時渡りと桜
「お前でも、卒業式に泣いたりするんだな!」
お前が泣いてるとこなんて初めて見た、とアイツはケラケラ笑う。
「っ違う!そんなんじゃない……!」
この涙は、そんなことが原因じゃない。
感覚的に、そう思った。
――いや、今は涙の原因なんて、どうでもいい。
まだ、蕾をつけている桜。
この橋の欄干に頬杖をつき、目を閉じていた私。
その時、話しかけてきた、アイツ。
一ヶ月前の記憶にある景色と、今ここにある景色が、一致していた。
それに、アイツはさっき何て言った……?
私の中に、ある考えが浮かぶ。
――でも、そんなことあるわけない。
そんなの、ありえないし。
自分の考えが馬鹿馬鹿しく思えて、笑ってしまう。
「泣いたり、笑ったり、忙しいな」
怪訝な表情でこちらを見るアイツを、私は見据える。
「あんた、なんでここにいんの」
「は?……俺の家がこっちの方にあるからだよ」
「他県の大学行くとか言ってたじゃん。

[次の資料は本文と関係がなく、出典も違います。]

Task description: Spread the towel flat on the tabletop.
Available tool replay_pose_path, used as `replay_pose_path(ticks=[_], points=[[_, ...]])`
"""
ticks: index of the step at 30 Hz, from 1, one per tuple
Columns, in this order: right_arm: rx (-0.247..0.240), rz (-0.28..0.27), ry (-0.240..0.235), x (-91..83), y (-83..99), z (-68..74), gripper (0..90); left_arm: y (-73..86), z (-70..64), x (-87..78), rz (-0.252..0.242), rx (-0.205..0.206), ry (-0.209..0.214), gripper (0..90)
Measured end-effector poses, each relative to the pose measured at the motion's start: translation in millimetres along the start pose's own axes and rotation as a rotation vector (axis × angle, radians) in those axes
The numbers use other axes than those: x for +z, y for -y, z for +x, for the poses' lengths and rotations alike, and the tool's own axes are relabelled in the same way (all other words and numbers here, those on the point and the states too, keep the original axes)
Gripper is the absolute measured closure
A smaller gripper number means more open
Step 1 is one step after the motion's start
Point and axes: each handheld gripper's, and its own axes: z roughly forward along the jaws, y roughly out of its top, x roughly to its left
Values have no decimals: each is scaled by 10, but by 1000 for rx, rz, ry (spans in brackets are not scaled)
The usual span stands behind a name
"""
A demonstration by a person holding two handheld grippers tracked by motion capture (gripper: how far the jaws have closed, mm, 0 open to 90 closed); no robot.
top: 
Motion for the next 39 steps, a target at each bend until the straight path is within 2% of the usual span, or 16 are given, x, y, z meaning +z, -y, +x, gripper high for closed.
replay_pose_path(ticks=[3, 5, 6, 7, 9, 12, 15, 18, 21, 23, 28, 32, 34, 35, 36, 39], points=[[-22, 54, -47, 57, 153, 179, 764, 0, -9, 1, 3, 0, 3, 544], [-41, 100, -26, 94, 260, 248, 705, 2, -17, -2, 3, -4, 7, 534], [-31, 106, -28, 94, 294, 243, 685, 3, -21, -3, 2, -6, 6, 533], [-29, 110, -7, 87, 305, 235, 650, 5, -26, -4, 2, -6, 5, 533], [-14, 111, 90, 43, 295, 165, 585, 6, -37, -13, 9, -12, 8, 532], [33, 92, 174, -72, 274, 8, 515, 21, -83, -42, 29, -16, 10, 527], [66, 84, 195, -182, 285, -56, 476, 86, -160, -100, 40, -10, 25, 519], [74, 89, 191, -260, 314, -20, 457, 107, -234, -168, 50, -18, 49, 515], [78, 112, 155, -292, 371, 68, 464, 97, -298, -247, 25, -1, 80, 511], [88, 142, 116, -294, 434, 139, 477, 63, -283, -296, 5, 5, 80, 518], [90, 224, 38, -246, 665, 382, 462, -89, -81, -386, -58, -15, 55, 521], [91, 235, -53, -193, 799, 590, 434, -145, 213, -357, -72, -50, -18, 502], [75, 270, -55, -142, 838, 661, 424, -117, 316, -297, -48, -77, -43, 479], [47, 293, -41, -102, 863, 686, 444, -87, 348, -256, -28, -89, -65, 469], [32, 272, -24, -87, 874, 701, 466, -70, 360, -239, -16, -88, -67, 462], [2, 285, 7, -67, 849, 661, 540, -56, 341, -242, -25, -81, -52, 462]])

まだ、ここにいていいの?」
私の質問にアイツは、ぽかんとした表情を見せた。
しかし、そのあとすぐに、笑いだした。
「何言ってんの、お前。卒業式当日に、引っ越しするわけねぇだろ」
「…………」
卒業式、当日――。
まるで、今日が卒業式当日とでもいうような口振りだ。
……もしかしなくても、私の予想は、当たっていた?
私は、
一ヶ月前に、タイムリープしてしまった。